(RECORDS TO USE Opens)

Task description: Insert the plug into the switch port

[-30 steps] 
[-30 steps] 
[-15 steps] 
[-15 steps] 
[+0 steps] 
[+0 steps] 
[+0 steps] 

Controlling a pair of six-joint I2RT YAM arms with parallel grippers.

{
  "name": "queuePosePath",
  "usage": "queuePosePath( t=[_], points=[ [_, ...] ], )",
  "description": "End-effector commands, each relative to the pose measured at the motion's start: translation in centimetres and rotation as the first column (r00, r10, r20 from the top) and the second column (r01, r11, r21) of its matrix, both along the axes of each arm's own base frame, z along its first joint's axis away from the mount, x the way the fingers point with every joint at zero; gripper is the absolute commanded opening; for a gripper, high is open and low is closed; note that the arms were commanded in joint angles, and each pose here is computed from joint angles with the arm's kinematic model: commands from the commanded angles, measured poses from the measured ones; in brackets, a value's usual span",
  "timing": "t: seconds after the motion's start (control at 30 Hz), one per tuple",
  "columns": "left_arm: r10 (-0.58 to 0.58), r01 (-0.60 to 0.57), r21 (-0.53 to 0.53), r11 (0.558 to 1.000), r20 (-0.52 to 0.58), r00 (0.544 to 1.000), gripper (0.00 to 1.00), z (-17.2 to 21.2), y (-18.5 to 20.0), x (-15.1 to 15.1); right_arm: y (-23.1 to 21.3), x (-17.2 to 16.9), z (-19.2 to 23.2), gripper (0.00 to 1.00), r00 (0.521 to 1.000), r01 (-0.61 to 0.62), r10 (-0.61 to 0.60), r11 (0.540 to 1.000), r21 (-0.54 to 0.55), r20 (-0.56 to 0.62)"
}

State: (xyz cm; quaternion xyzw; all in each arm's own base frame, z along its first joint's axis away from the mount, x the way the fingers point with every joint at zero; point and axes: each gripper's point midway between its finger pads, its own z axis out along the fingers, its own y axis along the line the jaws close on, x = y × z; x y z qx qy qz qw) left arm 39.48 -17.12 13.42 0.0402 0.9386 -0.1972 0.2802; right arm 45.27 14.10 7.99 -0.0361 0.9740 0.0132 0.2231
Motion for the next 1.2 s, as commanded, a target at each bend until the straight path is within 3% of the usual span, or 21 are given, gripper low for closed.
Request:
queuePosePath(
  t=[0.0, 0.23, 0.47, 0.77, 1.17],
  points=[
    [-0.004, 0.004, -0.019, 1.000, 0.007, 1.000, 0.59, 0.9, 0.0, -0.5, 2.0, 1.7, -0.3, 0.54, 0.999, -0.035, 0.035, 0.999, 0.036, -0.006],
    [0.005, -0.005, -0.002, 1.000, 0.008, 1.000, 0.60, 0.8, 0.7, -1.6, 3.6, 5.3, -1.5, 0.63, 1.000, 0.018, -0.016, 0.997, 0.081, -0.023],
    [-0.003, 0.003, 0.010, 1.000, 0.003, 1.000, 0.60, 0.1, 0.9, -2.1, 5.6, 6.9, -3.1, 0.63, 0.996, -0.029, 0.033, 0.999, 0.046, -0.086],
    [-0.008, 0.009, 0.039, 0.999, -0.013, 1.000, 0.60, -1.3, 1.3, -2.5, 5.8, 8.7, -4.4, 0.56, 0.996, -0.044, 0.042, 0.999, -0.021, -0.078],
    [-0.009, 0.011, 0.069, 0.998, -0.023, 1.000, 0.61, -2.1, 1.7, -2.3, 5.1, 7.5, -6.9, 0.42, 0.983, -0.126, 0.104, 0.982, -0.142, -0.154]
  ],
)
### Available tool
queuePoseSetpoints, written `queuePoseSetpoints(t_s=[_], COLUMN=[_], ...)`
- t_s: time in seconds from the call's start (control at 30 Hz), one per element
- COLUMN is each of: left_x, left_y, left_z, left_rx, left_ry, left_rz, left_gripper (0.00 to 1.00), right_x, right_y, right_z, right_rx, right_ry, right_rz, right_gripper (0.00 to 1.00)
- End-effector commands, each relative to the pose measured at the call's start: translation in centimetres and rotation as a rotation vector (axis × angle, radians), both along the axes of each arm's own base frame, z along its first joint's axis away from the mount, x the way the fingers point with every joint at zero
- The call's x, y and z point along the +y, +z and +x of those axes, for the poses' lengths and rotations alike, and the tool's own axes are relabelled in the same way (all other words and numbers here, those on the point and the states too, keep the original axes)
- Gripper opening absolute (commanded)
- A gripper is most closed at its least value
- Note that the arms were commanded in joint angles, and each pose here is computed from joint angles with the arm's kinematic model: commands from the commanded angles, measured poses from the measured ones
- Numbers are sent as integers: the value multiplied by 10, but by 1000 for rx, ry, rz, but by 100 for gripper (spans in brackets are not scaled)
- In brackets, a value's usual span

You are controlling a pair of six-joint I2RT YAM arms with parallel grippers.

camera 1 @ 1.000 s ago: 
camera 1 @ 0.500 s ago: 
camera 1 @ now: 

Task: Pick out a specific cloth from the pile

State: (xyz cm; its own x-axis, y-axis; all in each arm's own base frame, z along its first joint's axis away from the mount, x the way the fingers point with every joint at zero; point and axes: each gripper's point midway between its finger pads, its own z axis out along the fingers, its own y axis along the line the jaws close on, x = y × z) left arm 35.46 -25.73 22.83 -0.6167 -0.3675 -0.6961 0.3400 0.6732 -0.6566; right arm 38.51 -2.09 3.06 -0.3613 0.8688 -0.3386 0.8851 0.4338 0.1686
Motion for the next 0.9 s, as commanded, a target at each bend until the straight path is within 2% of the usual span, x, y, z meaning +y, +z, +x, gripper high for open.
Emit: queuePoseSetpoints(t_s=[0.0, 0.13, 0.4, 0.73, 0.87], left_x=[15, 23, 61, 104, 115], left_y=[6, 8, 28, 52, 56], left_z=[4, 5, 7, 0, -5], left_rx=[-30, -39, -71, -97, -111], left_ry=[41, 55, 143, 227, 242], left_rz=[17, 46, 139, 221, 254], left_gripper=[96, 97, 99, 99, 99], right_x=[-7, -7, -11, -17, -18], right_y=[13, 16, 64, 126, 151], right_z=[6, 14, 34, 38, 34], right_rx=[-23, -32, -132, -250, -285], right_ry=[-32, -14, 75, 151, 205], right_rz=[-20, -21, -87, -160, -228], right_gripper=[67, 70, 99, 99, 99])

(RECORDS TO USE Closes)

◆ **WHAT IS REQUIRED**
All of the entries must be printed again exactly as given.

◆ **WRITTEN ANSWER**
Task description: Insert the plug into the switch port

[-30 steps] 
[-30 steps] 
[-15 steps] 
[-15 steps] 
[+0 steps] 
[+0 steps] 
[+0 steps] 

Controlling a pair of six-joint I2RT YAM arms with parallel grippers.

{
  "name": "queuePosePath",
  "usage": "queuePosePath( t=[_], points=[ [_, ...] ], )",
  "description": "End-effector commands, each relative to the pose measured at the motion's start: translation in centimetres and rotation as the first column (r00, r10, r20 from the top) and the second column (r01, r11, r21) of its matrix, both along the axes of each arm's own base frame, z along its first joint's axis away from the mount, x the way the fingers point with every joint at zero; gripper is the absolute commanded opening; for a gripper, high is open and low is closed; note that the arms were commanded in joint angles, and each pose here is computed from joint angles with the arm's kinematic model: commands from the commanded angles, measured poses from the measured ones; in brackets, a value's usual span",
  "timing": "t: seconds after the motion's start (control at 30 Hz), one per tuple",
  "columns": "left_arm: r10 (-0.58 to 0.58), r01 (-0.60 to 0.57), r21 (-0.53 to 0.53), r11 (0.558 to 1.000), r20 (-0.52 to 0.58), r00 (0.544 to 1.000), gripper (0.00 to 1.00), z (-17.2 to 21.2), y (-18.5 to 20.0), x (-15.1 to 15.1); right_arm: y (-23.1 to 21.3), x (-17.2 to 16.9), z (-19.2 to 23.2), gripper (0.00 to 1.00), r00 (0.521 to 1.000), r01 (-0.61 to 0.62), r10 (-0.61 to 0.60), r11 (0.540 to 1.000), r21 (-0.54 to 0.55), r20 (-0.56 to 0.62)"
}

State: (xyz cm; quaternion xyzw; all in each arm's own base frame, z along its first joint's axis away from the mount, x the way the fingers point with every joint at zero; point and axes: each gripper's point midway between its finger pads, its own z axis out along the fingers, its own y axis along the line the jaws close on, x = y × z; x y z qx qy qz qw) left arm 39.48 -17.12 13.42 0.0402 0.9386 -0.1972 0.2802; right arm 45.27 14.10 7.99 -0.0361 0.9740 0.0132 0.2231
Motion for the next 1.2 s, as commanded, a target at each bend until the straight path is within 3% of the usual span, or 21 are given, gripper low for closed.
Request:
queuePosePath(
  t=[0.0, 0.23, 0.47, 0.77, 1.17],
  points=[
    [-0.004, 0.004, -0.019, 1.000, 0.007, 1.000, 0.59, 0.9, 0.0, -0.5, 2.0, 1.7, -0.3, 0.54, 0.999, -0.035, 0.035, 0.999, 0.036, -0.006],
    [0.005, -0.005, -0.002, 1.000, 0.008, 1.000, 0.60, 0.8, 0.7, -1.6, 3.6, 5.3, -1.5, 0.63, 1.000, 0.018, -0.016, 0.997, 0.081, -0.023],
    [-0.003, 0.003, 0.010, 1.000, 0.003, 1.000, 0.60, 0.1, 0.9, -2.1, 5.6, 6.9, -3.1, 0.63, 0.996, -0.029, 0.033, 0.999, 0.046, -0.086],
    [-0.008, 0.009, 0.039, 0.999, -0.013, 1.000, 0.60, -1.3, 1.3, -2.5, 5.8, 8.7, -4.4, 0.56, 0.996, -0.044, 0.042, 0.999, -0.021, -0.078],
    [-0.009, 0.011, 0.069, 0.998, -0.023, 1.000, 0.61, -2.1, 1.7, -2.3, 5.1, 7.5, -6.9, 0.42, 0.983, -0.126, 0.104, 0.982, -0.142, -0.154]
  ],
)
### Available tool
queuePoseSetpoints, written `queuePoseSetpoints(t_s=[_], COLUMN=[_], ...)`
- t_s: time in seconds from the call's start (control at 30 Hz), one per element
- COLUMN is each of: left_x, left_y, left_z, left_rx, left_ry, left_rz, left_gripper (0.00 to 1.00), right_x, right_y, right_z, right_rx, right_ry, right_rz, right_gripper (0.00 to 1.00)
- End-effector commands, each relative to the pose measured at the call's start: translation in centimetres and rotation as a rotation vector (axis × angle, radians), both along the axes of each arm's own base frame, z along its first joint's axis away from the mount, x the way the fingers point with every joint at zero
- The call's x, y and z point along the +y, +z and +x of those axes, for the poses' lengths and rotations alike, and the tool's own axes are relabelled in the same way (all other words and numbers here, those on the point and the states too, keep the original axes)
- Gripper opening absolute (commanded)
- A gripper is most closed at its least value
- Note that the arms were commanded in joint angles, and each pose here is computed from joint angles with the arm's kinematic model: commands from the commanded angles, measured poses from the measured ones
- Numbers are sent as integers: the value multiplied by 10, but by 1000 for rx, ry, rz, but by 100 for gripper (spans in brackets are not scaled)
- In brackets, a value's usual span

You are controlling a pair of six-joint I2RT YAM arms with parallel grippers.

camera 1 @ 1.000 s ago: 
camera 1 @ 0.500 s ago: 
camera 1 @ now: 

Task: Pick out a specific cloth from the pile

State: (xyz cm; its own x-axis, y-axis; all in each arm's own base frame, z along its first joint's axis away from the mount, x the way the fingers point with every joint at zero; point and axes: each gripper's point midway between its finger pads, its own z axis out along the fingers, its own y axis along the line the jaws close on, x = y × z) left arm 35.46 -25.73 22.83 -0.6167 -0.3675 -0.6961 0.3400 0.6732 -0.6566; right arm 38.51 -2.09 3.06 -0.3613 0.8688 -0.3386 0.8851 0.4338 0.1686
Motion for the next 0.9 s, as commanded, a target at each bend until the straight path is within 2% of the usual span, x, y, z meaning +y, +z, +x, gripper high for open.
Emit: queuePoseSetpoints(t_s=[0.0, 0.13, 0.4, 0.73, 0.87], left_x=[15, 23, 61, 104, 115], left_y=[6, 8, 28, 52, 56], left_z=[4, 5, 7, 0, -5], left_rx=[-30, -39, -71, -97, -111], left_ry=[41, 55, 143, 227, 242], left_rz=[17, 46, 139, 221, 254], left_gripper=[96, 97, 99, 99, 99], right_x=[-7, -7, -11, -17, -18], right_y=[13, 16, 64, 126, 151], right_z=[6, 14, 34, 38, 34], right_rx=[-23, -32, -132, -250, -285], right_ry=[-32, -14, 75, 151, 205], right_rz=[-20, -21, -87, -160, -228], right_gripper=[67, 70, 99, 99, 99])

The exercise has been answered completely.